Legacy of Stan Cullis is unbroken
“You only have one life, and I gave mine to Wolves.”
The words of Stan Cullis, the greatest manager in the club’s illustrious history. Due in no small part to having helped orchestrate the main chapter in aforementioned illustrious history.
The only three top-flight titles Wolves have won during their existence were all achieved on Cullis’s watch. In 1953/54, 1957/58 and 1958/59. Three successes in just six seasons, with the others providing finishes of second, third and sixth. In fact, over a nine-year period from 1952 to 1961, that sixth-placed finish was the only campaign when Wolves didn’t finish in the top three.
Then there were the FA Cup triumphs, defeating Leicester as Cullis became the youngest ever manager to win the competition in 1949, and then again, overcoming Blackburn in 1960.
Throw in the memorably magnificent European floodlit friendlies of the era, when Wolves effectively became pioneers of club competitions across the continent, and, without doubt, it was a time when the men in gold and black were among the biggest, and best, teams in the world. Truly halcyon days.
And all this after Cullis had played out his entire playing career with Wolves as well.
This forthcoming anniversary therefore brings up mixed recollections of the dramatic and ultimately seismic day which brought his Wolves connections to an end, and the incredible successes which preceded it. Well-known Wolves author Clive Corbett’s latest book – Golden Years, the new story of the Wolves – comes out in December, and includes a series of cartoon-based illustrations, including one reflecting on Cullis’s departure.
Corbett has carried out his own research on the final weeks of the Cullis reign, recalling the brief Caribbean tour of late May in 1964, and then a poor start to the following season which saw Wolves take just a solitary point from the first seven games.
Before the third game of that sequence, a defeat at Leeds, Cullis had been ordered by his doctor to take a few weeks rest after becoming unwell, returning to his desk just over a fortnight later, on Monday, September 14.
“After a week at the seaside Wolves boss Stan Cullis returned to his Molineux office today to step straight from recuperation into crisis,” wrote legendary Express & Star reporter Phil Morgan.
All, however, was not well.
“Phil Morgan was blissfully unaware that the Wolves boss had been greeted on his return by John Ireland, who had taken over as chairman from Jim Marshall on July 29,” Corbett explains. “Ireland initially sought Cullis’s resignation on health grounds, but a predictable refusal left the chairman with no alternative but to sack the club’s most successful manager ever.
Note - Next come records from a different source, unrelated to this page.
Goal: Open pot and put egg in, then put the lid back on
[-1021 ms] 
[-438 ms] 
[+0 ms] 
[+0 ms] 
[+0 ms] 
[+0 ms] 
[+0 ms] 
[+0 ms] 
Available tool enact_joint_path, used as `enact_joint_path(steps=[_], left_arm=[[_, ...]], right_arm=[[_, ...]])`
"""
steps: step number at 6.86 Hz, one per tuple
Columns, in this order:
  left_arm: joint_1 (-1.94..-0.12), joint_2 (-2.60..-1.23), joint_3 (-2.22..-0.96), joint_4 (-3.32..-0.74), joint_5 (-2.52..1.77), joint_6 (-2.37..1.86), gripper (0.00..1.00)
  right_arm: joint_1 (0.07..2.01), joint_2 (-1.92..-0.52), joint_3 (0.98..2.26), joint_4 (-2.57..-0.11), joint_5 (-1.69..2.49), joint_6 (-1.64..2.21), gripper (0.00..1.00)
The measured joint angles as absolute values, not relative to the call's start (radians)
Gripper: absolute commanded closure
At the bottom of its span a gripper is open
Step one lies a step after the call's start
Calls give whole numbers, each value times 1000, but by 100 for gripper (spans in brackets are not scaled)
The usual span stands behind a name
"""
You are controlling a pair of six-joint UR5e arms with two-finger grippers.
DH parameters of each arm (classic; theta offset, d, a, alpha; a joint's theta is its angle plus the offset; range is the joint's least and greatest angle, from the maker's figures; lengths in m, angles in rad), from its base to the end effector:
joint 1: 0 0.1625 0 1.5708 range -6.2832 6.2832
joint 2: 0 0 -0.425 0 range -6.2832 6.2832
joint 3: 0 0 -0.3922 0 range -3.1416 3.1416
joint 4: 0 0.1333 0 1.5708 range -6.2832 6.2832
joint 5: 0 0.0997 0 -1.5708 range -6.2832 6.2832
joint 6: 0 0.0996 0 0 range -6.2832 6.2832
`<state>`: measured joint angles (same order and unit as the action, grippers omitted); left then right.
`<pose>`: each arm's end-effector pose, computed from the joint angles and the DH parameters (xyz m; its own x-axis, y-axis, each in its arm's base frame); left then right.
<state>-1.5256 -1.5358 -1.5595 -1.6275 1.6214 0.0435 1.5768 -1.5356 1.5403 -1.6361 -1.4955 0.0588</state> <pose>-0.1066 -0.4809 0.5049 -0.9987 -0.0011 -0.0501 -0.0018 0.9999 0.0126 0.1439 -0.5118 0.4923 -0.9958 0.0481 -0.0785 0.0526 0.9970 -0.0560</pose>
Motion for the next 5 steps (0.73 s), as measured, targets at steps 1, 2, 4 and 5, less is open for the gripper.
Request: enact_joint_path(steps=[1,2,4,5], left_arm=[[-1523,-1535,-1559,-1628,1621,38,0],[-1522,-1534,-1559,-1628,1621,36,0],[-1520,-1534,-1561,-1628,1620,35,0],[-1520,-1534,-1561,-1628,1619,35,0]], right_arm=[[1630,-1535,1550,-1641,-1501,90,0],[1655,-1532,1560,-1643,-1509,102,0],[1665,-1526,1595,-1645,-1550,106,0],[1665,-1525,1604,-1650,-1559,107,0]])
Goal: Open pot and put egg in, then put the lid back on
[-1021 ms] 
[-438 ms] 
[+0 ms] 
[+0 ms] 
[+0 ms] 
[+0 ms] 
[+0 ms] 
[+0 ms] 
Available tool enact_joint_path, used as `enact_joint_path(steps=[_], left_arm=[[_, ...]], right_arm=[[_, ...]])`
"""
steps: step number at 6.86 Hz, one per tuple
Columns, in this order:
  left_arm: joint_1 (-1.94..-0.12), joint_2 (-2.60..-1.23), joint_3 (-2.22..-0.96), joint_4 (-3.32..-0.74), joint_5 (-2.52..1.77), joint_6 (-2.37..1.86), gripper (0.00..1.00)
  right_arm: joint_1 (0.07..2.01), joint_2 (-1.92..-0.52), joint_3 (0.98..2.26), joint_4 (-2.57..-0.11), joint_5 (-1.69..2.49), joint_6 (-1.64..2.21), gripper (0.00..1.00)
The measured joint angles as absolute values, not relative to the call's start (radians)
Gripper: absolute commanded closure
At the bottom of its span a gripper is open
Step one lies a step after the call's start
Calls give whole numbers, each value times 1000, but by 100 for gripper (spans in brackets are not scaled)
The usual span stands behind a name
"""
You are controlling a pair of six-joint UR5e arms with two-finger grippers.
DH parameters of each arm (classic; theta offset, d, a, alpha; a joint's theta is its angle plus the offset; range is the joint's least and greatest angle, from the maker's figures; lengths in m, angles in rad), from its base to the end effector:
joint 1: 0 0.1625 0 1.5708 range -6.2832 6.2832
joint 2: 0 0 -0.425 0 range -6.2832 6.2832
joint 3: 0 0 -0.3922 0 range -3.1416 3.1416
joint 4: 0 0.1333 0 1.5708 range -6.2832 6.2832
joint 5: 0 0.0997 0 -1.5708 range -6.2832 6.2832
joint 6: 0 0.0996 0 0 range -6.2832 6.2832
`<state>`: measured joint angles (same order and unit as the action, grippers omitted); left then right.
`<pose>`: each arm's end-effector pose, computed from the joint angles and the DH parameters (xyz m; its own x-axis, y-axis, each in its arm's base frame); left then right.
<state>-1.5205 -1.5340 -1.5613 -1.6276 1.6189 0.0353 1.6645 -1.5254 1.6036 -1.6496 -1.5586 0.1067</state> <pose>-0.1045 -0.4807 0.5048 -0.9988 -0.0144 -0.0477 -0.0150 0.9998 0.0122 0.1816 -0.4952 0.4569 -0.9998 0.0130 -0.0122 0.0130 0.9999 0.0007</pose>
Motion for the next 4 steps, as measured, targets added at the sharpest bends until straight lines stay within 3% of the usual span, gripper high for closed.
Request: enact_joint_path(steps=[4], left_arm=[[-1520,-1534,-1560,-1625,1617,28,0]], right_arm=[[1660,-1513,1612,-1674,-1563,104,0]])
“Keeping the discussion private, the returning boss led Wolves to a pulsating 4-3 win over a West Ham team that contained the eventual World Cup winning threesome of Bobby Moore, Martin Peters and Geoff Hurst.
“The FA Cup holders had handed out a thrashing at Upton Park just a week earlier and in any other circumstances the stirring match in which Wolves exacted some revenge would have lingered much longer in the memory for the right reasons.”
Victory, however, wasn’t enough to save Cullis, and, the very next day, his departure was made official.
As Corbett recalls, the strength of feeling among fans and around Wolverhampton following the sacking is summed up in the title ‘Betrayal’ that Jim Holden chose for the relevant chapter in his book, The Iron Manager.
His legacy, however, remains unbroken.